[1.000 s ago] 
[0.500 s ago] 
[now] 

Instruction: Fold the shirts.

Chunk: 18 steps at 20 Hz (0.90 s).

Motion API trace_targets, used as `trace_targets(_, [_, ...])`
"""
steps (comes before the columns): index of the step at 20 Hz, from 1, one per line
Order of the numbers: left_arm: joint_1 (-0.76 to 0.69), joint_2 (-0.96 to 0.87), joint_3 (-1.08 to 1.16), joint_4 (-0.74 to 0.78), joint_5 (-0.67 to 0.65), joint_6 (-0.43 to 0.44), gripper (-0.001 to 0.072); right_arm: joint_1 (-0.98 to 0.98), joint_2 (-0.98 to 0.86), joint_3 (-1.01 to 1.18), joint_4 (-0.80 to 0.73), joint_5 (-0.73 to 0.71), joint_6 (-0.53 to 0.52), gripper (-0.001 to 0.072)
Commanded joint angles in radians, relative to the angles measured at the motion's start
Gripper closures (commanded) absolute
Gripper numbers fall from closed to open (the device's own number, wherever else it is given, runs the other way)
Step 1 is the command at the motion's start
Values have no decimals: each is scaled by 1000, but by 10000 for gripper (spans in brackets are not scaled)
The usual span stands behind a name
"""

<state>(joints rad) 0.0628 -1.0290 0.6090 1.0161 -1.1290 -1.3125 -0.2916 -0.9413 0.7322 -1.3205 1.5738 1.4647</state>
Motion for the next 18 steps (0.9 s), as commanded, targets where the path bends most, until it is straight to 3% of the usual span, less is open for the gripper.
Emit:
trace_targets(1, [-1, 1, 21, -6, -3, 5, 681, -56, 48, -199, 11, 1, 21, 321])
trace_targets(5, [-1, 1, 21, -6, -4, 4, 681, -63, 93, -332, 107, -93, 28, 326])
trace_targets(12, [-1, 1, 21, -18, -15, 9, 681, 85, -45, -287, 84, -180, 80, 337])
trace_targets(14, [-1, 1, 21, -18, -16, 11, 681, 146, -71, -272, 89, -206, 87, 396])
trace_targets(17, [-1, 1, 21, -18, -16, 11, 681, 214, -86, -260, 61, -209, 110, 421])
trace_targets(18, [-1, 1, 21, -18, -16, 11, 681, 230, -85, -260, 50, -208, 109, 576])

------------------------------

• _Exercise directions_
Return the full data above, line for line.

• _Problem solution_
[1.000 s ago] 
[0.500 s ago] 
[now] 

Instruction: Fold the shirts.

Chunk: 18 steps at 20 Hz (0.90 s).

Motion API trace_targets, used as `trace_targets(_, [_, ...])`
"""
steps (comes before the columns): index of the step at 20 Hz, from 1, one per line
Order of the numbers: left_arm: joint_1 (-0.76 to 0.69), joint_2 (-0.96 to 0.87), joint_3 (-1.08 to 1.16), joint_4 (-0.74 to 0.78), joint_5 (-0.67 to 0.65), joint_6 (-0.43 to 0.44), gripper (-0.001 to 0.072); right_arm: joint_1 (-0.98 to 0.98), joint_2 (-0.98 to 0.86), joint_3 (-1.01 to 1.18), joint_4 (-0.80 to 0.73), joint_5 (-0.73 to 0.71), joint_6 (-0.53 to 0.52), gripper (-0.001 to 0.072)
Commanded joint angles in radians, relative to the angles measured at the motion's start
Gripper closures (commanded) absolute
Gripper numbers fall from closed to open (the device's own number, wherever else it is given, runs the other way)
Step 1 is the command at the motion's start
Values have no decimals: each is scaled by 1000, but by 10000 for gripper (spans in brackets are not scaled)
The usual span stands behind a name
"""

<state>(joints rad) 0.0628 -1.0290 0.6090 1.0161 -1.1290 -1.3125 -0.2916 -0.9413 0.7322 -1.3205 1.5738 1.4647</state>
Motion for the next 18 steps (0.9 s), as commanded, targets where the path bends most, until it is straight to 3% of the usual span, less is open for the gripper.
Emit:
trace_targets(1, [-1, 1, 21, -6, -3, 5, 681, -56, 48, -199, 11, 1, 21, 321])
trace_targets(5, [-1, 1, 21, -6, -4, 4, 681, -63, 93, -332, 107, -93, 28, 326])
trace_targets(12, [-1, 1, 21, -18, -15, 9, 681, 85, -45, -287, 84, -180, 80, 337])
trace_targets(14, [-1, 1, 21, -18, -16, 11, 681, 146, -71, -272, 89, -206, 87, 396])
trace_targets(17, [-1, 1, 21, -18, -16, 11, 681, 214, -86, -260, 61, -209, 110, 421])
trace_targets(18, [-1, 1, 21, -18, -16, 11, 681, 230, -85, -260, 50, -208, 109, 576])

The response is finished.